【世界史ミステリー】ロシアはヴァイキングが作った国!? 思わず声が出る歴史の事実
「地図を読み解き、歴史を深読みしよう」
人類の歴史は、交易、外交、戦争などの交流を重ねるうちに紡がれてきました。しかし、その移動や交流を、文字だけでイメージするのは困難です。地図を活用すれば、文字や年表だけでは捉えにくい歴史の背景や構造が鮮明に浮かび上がります。
本連載は、政治、経済、貿易、宗教、戦争など、多岐にわたる人類の営みを、地図や図解を用いて解説するものです。地図で世界史を学び直すことで、経済ニュースや国際情勢の理解が深まり、現代社会を読み解く基礎教養も身につきます。著者は代々木ゼミナールの世界史講師の伊藤敏氏。黒板にフリーハンドで描かれる正確無比な地図に魅了される受験生も多い。近刊『地図で学ぶ 世界史「再入門」』の著者でもある。

ロシアの起源は、ヴァイキングにあり!?
ヴァイキングVikingとは入江(フィヨルド)を意味する古ノルド語(古代の北欧言語)víkに由来するもので、その名称自体が「商人」を意味します。
海賊をはじめとする商業民族は、故地(縁故のある土地)が農業などに適していないことから商業活動が社会の維持に不可欠です(とりわけ穀物の取引など)。商業が順調なうちはいいものの、停滞すると生活必需品が手に入らなくなるため、彼らにとって死活問題となります。このため、商業活動が停滞すると、非常手段として略奪に走るのです。
世界史に登場する海賊は、いずれも商業民族に相当するのです。これは、ミケーネ文明をはじめとする古代ギリシア、中世のヴァイキング、中国の倭寇など枚挙にいとまがありません。
さて、スカンディナヴィア半島やユトランド半島を原住地とするヴァイキングは、人口増加や商業活動の停滞から、ヨーロッパ各地に出没し、略奪などを繰り広げるのです。一方で、商業民族の本分として、交易活動の拡大にも貢献します。

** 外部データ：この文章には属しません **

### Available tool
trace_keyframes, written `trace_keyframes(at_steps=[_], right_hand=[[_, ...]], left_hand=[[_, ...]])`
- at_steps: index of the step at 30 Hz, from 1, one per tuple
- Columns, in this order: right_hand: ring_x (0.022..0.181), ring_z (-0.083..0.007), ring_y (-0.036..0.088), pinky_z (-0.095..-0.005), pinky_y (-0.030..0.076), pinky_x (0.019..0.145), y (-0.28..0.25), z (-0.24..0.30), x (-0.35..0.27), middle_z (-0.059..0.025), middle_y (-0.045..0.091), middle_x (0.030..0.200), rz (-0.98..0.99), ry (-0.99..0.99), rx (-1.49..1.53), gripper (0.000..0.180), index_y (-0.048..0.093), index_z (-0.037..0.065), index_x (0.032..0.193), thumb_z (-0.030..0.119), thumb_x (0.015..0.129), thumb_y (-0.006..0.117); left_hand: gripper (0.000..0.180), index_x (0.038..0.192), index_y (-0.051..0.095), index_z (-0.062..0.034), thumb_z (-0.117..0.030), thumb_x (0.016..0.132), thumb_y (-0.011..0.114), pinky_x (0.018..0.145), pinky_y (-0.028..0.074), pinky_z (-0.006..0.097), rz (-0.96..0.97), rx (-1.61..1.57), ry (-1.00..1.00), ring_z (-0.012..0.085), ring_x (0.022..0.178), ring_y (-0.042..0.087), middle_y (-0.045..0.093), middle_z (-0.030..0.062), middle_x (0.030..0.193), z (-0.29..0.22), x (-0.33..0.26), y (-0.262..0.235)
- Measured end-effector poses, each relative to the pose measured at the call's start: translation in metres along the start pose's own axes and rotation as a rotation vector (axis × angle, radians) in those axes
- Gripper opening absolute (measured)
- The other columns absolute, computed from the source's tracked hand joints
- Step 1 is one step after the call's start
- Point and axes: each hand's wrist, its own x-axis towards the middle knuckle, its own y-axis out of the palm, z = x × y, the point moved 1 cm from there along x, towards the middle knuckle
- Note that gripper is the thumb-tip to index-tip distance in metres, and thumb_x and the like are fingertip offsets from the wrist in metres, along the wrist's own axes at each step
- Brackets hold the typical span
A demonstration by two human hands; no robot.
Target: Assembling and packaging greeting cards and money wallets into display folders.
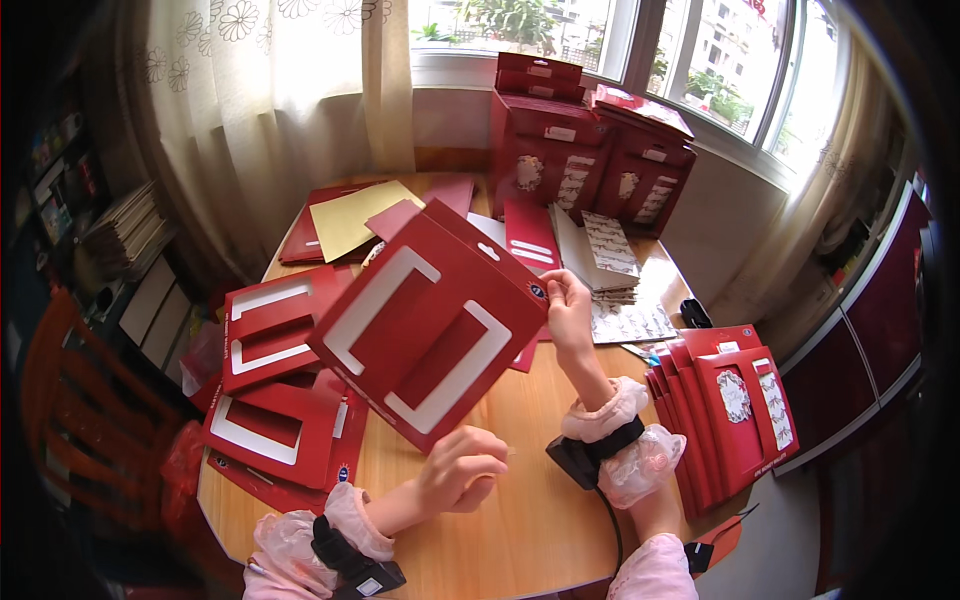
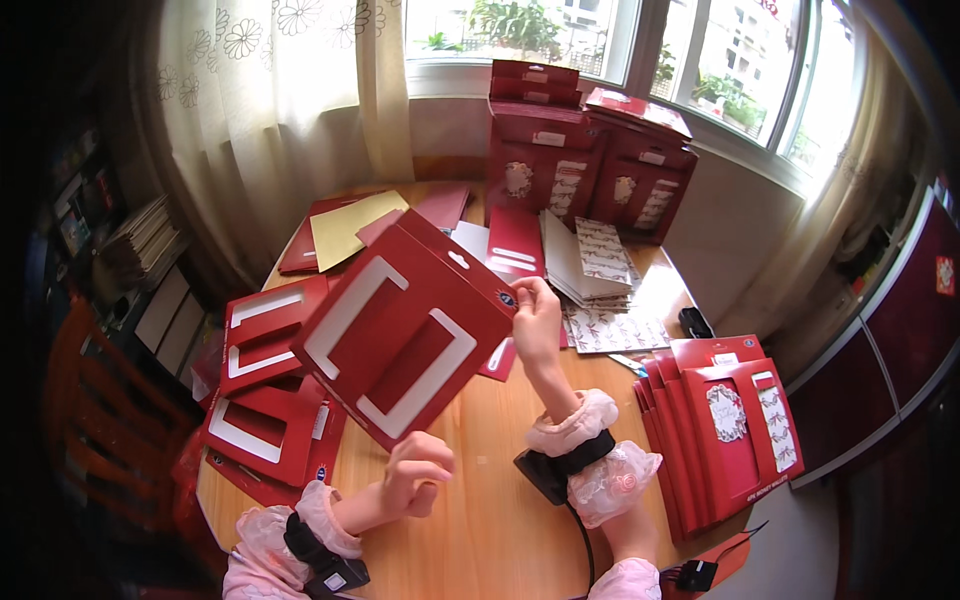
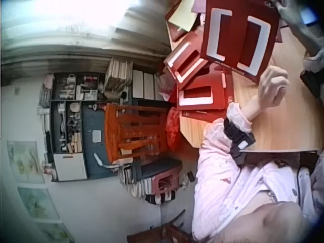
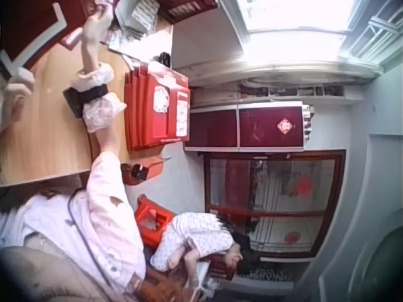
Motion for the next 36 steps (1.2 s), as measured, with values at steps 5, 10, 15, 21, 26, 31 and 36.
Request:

ヴァイキングは主に3つに大別され、それぞれ、①デーン人(ユトランド半島)、②ノール人(スカンディナヴィア西部)、③スウェード人(スカンディナヴィア東部)と呼ばれます。彼らが後に原住地に建国した国家が、それぞれ①デンマーク、②ノルウェー、③スウェーデンに発展するのです。
では、ヴァイキングの進出を読み解いていきましょう。下図(図41)を見てください。

本日はスウェード人について解説します。
スウェード人はバルト海を渡って東ヨーロッパに進出します。東ヨーロッパのスラヴ人はヴァイキングの一派を含む集団を「ルーシ」と呼び、これが「ロシア」という名称の由来となります。
ルーシは9世紀にノヴゴロド(ホルムガルド)という拠点を建設し、商業活動を拡げます。その最大の相手は、はるか南の東ローマ帝国で、当時の地中海で最先端の文化を有する大国です。
同じ9世紀の末、ルーシは商業拠点としてより利便性が高い南部に進出し、キエフ(現ウクライナの首都キーウ)に中心拠点を遷うつします。これが、キエフ・ルーシ(キエフ大公国)の成立です。
キエフ・ルーシはドニエプル(ドニプロ)川を中心とした水上貿易で繁栄し、北欧と東ローマ帝国を中継したその交易路は「ヴァリャーグからギリシアへの道」(ヴァリャーグは北欧人、ギリシアは東ローマ帝国のこと)と称されました。これが、ロシア国家の源流となるのです。